LOUISVILLE, Ky. — Every step Xander Schauffele took Sunday toward becoming a major champion brought small reminders that it was never going to be easy.
It wasn't just Bryson DeChambeau pushing in the PGA Championship until he finally caught Schauffele with a birdie on the last hole at Valhalla.
It was the mud on Schauffele's golf ball after a good drive on the 16th. It was the tee shot on the 17th that kicked back into a bunker instead of forward into the fairway. Needing birdie on the par-5 18th for the win, he hit what he thought was a good drive until Schauffele walked up and saw it had rolled close enough to a bunker that he couldn't get a clean shot at the green.
''I just kept telling myself, ‘Man, someone out there is making me earn this right now,''' Schauffele said. ''I get up there and just kind of chuckled. I was like, ‘If you want to be a major champion, this is the kind of stuff you have to deal with.'''
There was one other message he preached along the back nine.

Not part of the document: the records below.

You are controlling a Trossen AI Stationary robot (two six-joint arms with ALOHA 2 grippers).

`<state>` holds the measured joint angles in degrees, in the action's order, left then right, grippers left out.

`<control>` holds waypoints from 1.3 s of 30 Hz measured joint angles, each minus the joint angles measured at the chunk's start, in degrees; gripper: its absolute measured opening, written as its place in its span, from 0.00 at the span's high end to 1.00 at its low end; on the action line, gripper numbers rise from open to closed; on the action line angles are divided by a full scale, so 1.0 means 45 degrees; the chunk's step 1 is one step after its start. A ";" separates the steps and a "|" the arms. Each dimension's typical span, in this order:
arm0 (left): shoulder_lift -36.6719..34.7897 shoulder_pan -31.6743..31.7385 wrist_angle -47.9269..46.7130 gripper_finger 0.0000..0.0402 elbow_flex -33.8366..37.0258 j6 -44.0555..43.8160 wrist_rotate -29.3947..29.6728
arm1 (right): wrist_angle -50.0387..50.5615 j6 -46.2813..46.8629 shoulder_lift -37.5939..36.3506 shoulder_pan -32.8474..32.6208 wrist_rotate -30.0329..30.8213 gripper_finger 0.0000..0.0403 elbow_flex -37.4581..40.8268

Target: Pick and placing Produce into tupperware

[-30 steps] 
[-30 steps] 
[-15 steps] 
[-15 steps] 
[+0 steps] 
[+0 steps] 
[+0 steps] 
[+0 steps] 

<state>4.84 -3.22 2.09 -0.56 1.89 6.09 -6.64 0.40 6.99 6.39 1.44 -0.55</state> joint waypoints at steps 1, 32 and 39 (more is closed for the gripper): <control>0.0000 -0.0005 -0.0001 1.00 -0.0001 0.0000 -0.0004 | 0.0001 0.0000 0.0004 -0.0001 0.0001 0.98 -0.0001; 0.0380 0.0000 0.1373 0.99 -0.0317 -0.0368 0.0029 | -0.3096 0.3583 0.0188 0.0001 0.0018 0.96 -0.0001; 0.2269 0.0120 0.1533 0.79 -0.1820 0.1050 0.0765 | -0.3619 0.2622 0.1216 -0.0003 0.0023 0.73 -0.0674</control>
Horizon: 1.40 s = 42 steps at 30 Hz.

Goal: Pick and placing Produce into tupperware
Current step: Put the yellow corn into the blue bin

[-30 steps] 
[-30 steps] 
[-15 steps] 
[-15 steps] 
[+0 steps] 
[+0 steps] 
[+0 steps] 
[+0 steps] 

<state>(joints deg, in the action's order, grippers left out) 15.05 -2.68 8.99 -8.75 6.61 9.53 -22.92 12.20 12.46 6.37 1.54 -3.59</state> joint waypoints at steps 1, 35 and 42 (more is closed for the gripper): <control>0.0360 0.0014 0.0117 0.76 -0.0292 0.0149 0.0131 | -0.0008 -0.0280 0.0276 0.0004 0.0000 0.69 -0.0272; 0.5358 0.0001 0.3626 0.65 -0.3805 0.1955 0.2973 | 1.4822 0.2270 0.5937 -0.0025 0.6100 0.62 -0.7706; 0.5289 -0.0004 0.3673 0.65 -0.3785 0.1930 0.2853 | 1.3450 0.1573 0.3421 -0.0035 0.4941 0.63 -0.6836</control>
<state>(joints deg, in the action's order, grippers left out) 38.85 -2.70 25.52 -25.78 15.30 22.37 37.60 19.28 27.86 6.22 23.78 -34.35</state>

''I told myself this is my opportunity — capture it,'' Schauffele said.
A gutsy shot from the fairway — standing in the bunker with the ball above his feet, he worried about a shank — came up some 35 yards short with a perfect angle, and his pitch up the slope to 6 feet gave him the moment he always wanted.
And then the 30-year-old Californian, a hard-luck runner-up to Scottie Scheffler and Rory McIlroy the last two months, delivered some magic of his own.